En plus de ces déséquilibres sur le front de l’offre et de la demande, le secteur maritime mondial peinait à garder le rythme alors que son activité s’accélérait. La pénurie de conteneurs et de navires, ainsi que les contraintes de capacités dans les installations portuaires exercent des tensions sur le secteur. On connaît la suite : des ports congestionnés, des retards de livraison et des délais dix fois plus élevés que d’habitude. Et des événements comme le blocage du canal de Suez et les inondations en Colombie-Britannique ont aussi compliqué les choses.

Ce genre de conjoncture relance d’ordinaire le débat autour des principaux mécanismes de la mondialisation, souvent qualifiés par les termes de « relocalisation » ou de « relocalisation à l’échelle régionale ». Nous croyons que la quête d’un profit maximum dans une économie de marché fait de la mondialisation une nécessité à long terme, et le mouvement de la mondialisation ne devrait pas s’inverser, à moins de changements structurels majeurs aux paradigmes du commerce international. Tant et aussi longtemps qu’il est profitable pour des entreprises d’opter pour des facteurs de production au plus bas coût, d’autres suivront dans cette voie. Par ailleurs, améliorer des structures de production complexes exige du temps, des ressources financières, et pourrait ne pas donner les meilleurs résultats. 

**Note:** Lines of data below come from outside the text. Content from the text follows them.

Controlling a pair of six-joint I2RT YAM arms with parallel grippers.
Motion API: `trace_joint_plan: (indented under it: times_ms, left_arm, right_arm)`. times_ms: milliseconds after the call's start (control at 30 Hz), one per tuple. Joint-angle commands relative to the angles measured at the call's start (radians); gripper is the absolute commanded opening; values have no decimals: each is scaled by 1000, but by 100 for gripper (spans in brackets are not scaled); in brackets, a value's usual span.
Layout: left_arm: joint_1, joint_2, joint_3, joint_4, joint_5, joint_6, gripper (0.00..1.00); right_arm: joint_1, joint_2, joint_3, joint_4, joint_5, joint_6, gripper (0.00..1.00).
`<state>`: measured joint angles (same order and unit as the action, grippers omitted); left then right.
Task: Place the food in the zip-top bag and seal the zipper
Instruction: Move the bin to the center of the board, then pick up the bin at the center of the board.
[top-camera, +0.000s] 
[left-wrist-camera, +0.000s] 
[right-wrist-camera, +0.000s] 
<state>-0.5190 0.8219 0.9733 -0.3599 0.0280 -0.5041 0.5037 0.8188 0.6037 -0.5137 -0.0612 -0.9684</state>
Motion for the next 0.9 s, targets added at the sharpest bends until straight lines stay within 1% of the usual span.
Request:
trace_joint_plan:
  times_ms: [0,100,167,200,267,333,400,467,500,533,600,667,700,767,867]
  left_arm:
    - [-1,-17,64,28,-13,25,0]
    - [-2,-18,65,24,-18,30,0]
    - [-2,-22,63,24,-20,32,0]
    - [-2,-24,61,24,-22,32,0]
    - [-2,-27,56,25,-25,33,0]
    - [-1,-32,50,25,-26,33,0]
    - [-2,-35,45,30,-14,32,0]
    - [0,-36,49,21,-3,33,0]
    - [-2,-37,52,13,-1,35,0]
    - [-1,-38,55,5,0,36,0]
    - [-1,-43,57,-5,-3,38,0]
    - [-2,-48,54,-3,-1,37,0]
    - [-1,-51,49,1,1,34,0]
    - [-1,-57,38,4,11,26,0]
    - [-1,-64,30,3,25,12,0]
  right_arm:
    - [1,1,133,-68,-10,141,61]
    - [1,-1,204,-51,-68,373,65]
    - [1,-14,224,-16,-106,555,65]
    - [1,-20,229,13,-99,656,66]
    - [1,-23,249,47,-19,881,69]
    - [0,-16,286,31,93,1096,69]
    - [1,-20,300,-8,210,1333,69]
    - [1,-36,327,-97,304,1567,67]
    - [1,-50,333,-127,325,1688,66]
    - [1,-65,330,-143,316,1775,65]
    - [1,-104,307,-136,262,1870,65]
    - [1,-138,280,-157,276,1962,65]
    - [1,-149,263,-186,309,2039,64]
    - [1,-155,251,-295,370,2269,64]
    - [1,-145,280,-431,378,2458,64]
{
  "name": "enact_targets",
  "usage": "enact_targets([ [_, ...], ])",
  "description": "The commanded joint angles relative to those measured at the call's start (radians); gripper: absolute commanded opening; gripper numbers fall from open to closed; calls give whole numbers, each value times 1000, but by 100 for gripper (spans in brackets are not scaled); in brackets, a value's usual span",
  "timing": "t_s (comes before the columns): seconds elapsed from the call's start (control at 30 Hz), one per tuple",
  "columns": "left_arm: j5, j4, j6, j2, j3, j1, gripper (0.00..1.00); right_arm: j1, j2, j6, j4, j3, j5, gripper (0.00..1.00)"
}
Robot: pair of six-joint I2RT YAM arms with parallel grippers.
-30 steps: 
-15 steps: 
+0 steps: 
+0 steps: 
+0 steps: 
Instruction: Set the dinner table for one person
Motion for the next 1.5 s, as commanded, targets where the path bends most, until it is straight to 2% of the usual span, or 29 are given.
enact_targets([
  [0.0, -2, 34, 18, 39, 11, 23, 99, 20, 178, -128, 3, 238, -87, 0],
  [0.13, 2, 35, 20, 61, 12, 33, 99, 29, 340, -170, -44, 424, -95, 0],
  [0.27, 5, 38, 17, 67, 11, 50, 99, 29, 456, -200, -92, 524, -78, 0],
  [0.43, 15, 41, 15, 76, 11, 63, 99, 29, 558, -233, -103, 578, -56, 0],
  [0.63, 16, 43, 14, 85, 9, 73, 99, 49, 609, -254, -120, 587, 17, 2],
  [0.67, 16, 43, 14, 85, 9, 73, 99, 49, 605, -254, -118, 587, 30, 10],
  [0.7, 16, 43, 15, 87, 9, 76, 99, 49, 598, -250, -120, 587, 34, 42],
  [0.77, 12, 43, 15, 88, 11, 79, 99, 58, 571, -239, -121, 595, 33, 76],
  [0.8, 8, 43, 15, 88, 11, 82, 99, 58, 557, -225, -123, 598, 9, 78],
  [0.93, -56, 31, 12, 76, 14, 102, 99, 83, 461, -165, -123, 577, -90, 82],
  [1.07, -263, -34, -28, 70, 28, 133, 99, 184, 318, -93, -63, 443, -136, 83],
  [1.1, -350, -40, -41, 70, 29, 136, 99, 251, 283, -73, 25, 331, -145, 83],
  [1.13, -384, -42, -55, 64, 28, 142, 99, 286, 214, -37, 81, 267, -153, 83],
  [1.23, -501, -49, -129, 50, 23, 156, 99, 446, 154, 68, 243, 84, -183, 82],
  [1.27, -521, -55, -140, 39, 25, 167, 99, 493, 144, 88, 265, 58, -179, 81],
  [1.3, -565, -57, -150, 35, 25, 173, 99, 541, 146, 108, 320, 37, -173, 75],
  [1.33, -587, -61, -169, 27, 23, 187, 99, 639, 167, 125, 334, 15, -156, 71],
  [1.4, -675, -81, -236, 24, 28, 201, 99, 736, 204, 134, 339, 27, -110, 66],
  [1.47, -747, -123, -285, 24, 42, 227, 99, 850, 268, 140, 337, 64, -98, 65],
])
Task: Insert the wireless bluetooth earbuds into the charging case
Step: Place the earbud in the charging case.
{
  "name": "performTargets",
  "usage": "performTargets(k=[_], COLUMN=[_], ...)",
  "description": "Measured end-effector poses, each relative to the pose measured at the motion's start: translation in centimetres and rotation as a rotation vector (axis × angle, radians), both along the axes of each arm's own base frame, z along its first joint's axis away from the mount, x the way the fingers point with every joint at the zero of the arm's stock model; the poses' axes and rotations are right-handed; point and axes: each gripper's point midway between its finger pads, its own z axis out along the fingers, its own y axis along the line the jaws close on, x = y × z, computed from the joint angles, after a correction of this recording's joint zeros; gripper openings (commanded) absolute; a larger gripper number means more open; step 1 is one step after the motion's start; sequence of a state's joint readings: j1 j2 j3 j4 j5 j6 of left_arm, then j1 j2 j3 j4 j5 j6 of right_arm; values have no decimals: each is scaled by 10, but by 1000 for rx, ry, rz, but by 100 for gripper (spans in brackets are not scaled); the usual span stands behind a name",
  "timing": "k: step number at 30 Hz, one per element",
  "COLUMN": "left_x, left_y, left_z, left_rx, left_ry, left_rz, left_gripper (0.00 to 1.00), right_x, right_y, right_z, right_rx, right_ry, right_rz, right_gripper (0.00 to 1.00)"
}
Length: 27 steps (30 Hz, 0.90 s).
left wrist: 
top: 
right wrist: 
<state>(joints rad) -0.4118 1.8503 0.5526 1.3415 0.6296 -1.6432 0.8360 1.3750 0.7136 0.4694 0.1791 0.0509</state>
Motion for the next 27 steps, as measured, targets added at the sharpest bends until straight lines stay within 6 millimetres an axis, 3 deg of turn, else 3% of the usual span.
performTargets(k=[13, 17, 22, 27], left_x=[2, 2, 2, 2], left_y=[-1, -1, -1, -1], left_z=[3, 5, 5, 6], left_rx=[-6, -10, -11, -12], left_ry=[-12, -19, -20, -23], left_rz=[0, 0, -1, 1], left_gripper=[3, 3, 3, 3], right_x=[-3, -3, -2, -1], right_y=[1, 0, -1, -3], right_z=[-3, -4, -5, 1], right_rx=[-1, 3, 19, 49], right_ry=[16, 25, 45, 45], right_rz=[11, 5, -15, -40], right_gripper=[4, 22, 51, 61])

Bien que notre rôle ne soit pas de formuler des prévisions fondées des données épidémiologiques, nous estimons qu’avec l’assouplissement des restrictions, le retour des voyages, des événements sportifs et des sorties au pub, une partie des sommes que les consommateurs réservent pour des biens durables serviront à renouer avec ces expériences, ce qui atténuera les tensions sur la demande. De surcroît, les fermetures d’usines causées des éclosions étant moins nombreuses du côté des chaînes d’approvisionnement, les contraintes subies par l’offre devraient diminuer. 

Dans l’intervalle, nous nous attendons à des répercussions plus nuancées sur le commerce international, notamment une réévaluation des secteurs soi-disant stratégiques, auxquels s’ajouteront les fournitures médicales, l’infrastructure commerciale et les technologies industries d’une importance capitale. Les entreprises ont aussi un rôle à jouer. Elles opéreront la transition du « juste-à-temps » au « stocks-juste-au-cas-où » et exploreront de multiples sources de matériels qui augmenteront la résilience des chaînes d’approvisionnement. Les investissements dans les entrepôts et les technologies connexes contribueront aussi à dynamiser la croissance et la productivité.

Conclusion?

Les annonces de la fin de la mondialisation versent à nouveau dans l’exagération. À vrai dire, les bouleversements actuels inspireront la mise en place d’un nouveau type de gestion des chaînes d’approvisionnement, qui se démarquera par une productivité accrue et une plus grande résilience.